Aim of the task » Go to the line with "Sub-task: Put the" in the material below and copy from there through the line with "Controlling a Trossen", exactly. Pictures are not copied.

Dataset extract »
[Start of Attachment]
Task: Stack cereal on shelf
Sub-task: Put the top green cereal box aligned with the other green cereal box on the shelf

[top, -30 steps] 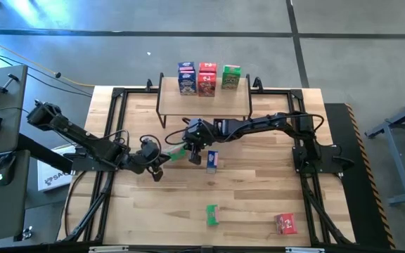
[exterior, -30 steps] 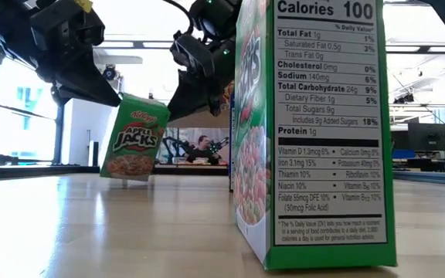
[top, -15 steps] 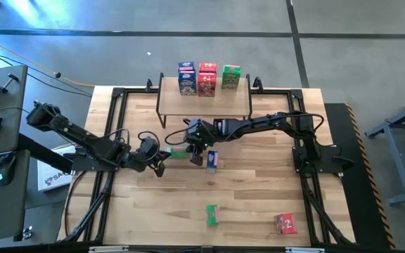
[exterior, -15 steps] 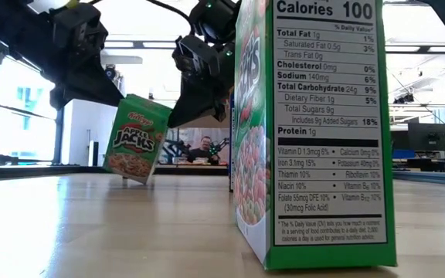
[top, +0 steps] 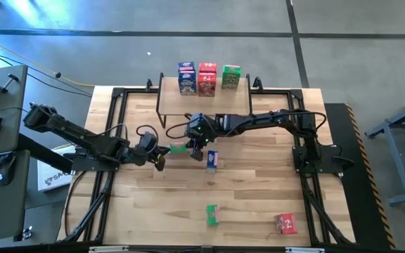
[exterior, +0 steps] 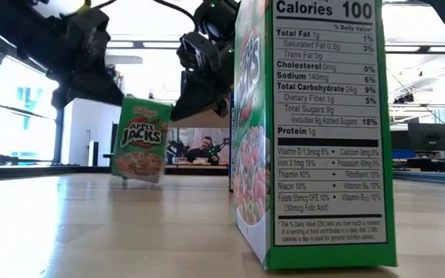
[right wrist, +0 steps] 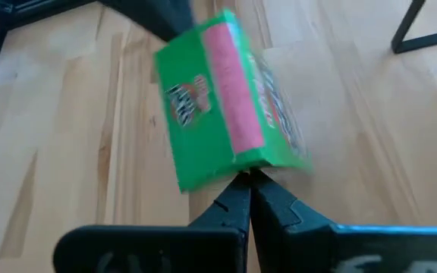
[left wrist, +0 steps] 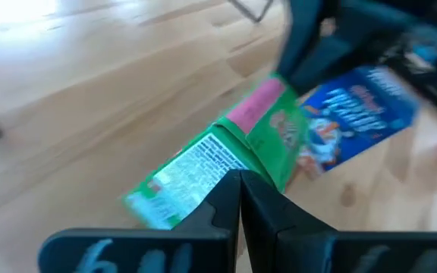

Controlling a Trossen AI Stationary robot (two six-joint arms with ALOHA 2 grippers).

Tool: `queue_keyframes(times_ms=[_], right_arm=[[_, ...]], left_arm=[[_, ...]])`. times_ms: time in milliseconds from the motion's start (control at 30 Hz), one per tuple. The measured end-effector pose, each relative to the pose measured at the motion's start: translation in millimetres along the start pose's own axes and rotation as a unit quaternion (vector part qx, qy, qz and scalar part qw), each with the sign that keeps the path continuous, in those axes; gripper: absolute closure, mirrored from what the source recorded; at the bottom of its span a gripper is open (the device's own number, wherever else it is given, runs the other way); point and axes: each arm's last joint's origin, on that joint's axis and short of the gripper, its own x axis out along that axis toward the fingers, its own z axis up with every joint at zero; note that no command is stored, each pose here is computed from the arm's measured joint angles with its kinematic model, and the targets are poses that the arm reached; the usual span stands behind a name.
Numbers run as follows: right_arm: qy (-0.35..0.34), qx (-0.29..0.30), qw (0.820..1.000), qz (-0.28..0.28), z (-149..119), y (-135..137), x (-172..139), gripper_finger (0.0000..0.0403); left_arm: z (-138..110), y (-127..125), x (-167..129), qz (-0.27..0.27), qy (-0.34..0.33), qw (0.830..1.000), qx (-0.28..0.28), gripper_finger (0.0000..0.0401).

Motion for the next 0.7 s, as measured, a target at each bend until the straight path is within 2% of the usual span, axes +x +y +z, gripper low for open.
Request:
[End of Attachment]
Written response »
Sub-task: Put the top green cereal box aligned with the other green cereal box on the shelf

[top, -30 steps] 
[exterior, -30 steps] 
[top, -15 steps] 
[exterior, -15 steps] 
[top, +0 steps] 
[exterior, +0 steps] 
[right wrist, +0 steps] 
[left wrist, +0 steps] 

Controlling a Trossen AI Stationary robot (two six-joint arms with ALOHA 2 grippers).

The exercise has now been completed.